[Recorded information]
=== Section Start ===
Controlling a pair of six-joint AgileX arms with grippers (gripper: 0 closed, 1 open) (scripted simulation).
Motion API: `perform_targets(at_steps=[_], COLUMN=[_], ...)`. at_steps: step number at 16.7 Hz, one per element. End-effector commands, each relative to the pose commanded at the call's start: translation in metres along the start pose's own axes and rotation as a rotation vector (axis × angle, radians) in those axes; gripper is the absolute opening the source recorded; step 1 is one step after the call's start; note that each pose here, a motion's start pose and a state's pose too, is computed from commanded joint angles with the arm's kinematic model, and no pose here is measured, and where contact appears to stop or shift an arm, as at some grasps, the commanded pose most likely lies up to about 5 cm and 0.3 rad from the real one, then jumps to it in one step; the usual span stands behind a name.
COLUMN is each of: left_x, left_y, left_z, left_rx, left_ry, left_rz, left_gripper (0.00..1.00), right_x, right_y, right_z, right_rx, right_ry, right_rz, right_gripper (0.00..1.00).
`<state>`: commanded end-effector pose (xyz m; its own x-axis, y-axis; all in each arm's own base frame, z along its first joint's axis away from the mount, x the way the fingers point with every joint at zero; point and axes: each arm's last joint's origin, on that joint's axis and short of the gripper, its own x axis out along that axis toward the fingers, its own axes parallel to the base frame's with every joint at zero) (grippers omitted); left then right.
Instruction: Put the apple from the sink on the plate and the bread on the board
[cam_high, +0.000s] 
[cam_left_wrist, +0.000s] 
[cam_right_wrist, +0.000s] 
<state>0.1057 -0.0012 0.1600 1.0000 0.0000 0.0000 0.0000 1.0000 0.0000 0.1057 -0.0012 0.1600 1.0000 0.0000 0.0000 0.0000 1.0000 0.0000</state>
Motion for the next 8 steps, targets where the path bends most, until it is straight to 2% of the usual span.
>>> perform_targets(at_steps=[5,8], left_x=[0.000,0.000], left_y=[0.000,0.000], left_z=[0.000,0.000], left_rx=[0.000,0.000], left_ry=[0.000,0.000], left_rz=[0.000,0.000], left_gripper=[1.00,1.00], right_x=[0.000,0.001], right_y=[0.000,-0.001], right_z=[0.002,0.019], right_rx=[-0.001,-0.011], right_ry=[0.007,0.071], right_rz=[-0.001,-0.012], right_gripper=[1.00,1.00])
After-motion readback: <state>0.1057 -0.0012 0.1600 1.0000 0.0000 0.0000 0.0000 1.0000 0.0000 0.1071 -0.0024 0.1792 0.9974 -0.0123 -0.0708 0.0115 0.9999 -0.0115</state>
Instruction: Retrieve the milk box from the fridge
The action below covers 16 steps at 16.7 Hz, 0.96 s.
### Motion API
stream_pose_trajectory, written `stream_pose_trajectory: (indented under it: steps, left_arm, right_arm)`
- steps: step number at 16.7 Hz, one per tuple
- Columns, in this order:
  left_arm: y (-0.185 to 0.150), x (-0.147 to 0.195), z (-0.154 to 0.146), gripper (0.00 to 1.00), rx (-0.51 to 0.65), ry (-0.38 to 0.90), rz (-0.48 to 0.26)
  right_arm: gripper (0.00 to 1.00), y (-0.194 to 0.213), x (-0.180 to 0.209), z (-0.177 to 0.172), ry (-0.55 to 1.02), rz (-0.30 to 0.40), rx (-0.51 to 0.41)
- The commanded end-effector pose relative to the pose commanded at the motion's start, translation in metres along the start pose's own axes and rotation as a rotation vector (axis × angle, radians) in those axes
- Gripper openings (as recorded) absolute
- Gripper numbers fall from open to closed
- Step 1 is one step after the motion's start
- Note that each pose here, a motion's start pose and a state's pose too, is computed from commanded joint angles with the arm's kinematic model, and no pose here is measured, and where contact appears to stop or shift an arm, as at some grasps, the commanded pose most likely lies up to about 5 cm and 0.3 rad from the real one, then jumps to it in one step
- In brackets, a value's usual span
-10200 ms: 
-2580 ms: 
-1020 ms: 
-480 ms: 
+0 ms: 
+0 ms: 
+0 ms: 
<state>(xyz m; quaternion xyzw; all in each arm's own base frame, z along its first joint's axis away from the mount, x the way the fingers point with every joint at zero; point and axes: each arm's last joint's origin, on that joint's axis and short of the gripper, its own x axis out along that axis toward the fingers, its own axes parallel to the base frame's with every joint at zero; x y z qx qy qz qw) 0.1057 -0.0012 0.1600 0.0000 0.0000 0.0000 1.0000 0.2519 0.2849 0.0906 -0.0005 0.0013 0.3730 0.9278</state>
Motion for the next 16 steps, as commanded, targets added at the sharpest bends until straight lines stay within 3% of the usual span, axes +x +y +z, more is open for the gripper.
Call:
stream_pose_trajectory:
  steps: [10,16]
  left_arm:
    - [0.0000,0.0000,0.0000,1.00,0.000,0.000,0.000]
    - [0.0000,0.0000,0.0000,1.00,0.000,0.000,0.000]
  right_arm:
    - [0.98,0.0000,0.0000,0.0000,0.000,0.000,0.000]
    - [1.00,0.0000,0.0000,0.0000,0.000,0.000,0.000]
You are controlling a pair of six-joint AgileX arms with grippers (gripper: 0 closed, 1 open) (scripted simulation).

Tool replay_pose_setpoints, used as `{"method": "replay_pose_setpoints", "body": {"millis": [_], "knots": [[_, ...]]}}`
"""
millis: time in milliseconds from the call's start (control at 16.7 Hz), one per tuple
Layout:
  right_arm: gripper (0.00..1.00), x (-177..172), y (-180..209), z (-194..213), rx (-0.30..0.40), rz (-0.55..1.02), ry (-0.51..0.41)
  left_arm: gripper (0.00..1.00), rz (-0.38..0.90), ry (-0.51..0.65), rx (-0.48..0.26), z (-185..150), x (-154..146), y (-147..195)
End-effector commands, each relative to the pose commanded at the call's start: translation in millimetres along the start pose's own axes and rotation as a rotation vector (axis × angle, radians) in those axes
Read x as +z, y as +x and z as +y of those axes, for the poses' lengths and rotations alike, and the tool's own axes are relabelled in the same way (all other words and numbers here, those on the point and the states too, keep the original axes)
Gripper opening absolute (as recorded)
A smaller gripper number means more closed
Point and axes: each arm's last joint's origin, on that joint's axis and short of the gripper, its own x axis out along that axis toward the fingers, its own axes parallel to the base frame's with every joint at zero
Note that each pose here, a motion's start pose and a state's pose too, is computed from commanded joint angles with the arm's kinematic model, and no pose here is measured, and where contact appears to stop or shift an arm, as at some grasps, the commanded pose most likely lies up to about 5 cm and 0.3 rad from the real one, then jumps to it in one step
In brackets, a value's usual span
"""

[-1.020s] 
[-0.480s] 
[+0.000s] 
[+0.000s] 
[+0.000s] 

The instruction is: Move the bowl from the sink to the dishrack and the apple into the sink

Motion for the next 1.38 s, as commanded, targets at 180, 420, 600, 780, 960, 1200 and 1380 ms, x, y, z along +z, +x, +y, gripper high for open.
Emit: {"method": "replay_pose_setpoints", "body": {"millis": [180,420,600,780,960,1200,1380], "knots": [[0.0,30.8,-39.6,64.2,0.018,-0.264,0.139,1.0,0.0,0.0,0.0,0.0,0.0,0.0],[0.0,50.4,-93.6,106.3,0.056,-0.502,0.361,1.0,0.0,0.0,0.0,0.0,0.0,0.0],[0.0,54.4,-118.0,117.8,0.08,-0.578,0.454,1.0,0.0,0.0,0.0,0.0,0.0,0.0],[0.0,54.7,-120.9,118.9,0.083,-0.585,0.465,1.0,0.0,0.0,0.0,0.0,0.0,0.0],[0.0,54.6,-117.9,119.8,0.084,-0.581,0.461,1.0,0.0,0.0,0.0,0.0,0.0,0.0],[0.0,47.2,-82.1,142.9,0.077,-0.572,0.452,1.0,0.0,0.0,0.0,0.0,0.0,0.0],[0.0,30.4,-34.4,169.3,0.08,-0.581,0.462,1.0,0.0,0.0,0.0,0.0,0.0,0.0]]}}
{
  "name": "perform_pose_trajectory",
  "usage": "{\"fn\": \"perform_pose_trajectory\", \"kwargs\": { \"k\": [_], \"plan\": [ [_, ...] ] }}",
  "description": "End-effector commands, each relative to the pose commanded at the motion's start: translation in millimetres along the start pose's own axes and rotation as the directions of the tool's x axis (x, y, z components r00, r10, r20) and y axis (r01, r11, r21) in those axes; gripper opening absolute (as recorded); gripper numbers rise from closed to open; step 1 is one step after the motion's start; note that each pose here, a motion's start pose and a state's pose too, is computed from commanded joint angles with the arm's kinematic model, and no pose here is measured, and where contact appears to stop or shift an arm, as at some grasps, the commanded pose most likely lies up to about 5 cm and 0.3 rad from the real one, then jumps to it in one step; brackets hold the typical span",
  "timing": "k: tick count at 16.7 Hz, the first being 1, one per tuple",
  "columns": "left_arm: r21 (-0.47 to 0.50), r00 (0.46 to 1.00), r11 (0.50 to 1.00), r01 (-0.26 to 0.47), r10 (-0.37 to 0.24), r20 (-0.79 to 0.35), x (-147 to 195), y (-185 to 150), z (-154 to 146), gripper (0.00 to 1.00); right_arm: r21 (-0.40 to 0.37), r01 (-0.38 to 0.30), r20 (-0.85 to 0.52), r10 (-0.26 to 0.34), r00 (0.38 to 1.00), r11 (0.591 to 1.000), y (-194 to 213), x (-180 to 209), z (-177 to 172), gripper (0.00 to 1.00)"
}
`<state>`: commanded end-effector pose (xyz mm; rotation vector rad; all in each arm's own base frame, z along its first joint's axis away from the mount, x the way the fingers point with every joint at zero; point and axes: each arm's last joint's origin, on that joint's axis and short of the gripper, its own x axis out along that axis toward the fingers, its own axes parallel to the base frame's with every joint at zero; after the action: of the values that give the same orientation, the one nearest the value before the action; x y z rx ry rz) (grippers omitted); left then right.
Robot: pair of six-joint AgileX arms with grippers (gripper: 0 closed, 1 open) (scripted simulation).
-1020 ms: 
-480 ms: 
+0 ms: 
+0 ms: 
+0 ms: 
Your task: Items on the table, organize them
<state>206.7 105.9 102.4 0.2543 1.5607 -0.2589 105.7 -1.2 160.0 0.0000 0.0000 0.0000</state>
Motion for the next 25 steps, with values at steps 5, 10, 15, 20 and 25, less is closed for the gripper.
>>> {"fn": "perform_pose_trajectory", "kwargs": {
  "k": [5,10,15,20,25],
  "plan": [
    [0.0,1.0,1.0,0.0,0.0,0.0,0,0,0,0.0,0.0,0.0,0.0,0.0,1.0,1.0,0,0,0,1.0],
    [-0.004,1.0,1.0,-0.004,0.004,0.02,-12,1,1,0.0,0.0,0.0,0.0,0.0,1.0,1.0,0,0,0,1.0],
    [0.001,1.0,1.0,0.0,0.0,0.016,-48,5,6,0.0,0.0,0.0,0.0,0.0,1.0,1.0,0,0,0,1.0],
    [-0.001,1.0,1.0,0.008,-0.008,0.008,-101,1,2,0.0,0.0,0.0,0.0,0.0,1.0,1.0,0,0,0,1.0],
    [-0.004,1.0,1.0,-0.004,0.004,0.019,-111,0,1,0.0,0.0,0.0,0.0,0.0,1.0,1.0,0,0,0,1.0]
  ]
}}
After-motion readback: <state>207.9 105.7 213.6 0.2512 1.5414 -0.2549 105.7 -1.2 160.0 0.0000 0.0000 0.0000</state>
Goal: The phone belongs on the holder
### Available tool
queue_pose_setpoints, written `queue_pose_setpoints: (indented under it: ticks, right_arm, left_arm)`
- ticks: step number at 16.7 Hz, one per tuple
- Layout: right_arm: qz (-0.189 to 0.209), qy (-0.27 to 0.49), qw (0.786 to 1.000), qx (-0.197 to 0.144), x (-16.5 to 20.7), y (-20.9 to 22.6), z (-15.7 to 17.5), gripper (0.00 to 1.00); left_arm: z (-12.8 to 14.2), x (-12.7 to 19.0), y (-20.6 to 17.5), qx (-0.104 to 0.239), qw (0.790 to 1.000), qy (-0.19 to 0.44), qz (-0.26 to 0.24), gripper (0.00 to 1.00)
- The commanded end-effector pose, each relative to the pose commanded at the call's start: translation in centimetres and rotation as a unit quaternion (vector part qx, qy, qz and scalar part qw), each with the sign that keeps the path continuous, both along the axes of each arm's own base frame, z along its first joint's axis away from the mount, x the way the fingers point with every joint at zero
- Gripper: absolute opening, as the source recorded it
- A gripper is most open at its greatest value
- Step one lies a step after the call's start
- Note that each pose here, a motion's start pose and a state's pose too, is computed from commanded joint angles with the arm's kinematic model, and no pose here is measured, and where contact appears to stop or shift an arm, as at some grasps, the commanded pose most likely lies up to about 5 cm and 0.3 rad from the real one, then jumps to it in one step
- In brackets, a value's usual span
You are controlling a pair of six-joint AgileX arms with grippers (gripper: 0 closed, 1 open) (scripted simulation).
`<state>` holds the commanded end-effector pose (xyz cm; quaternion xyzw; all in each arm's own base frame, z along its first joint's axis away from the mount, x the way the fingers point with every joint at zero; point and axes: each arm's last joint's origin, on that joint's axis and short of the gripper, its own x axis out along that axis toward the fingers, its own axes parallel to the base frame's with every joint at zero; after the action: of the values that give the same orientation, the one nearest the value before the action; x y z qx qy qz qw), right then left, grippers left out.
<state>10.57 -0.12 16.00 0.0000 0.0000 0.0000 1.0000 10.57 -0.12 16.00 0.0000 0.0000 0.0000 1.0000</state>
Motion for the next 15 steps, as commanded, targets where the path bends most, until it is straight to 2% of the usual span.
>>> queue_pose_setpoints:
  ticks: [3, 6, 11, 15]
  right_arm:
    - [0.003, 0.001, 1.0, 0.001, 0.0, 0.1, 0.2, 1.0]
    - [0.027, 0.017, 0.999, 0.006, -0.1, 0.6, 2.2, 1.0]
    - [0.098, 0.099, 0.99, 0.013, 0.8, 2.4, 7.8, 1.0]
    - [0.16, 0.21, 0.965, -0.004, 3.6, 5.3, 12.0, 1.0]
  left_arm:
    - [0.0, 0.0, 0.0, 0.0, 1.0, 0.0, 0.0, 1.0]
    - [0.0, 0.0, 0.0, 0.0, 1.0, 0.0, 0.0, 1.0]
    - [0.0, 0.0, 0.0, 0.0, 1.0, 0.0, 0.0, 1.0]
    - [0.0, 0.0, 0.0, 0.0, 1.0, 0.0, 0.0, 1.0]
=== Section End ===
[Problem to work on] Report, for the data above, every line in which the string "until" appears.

[Result]
Motion for the next 8 steps, targets where the path bends most, until it is straight to 2% of the usual span.
Motion for the next 16 steps, as commanded, targets added at the sharpest bends until straight lines stay within 3% of the usual span, axes +x +y +z, more is open for the gripper.
Motion for the next 15 steps, as commanded, targets where the path bends most, until it is straight to 2% of the usual span.

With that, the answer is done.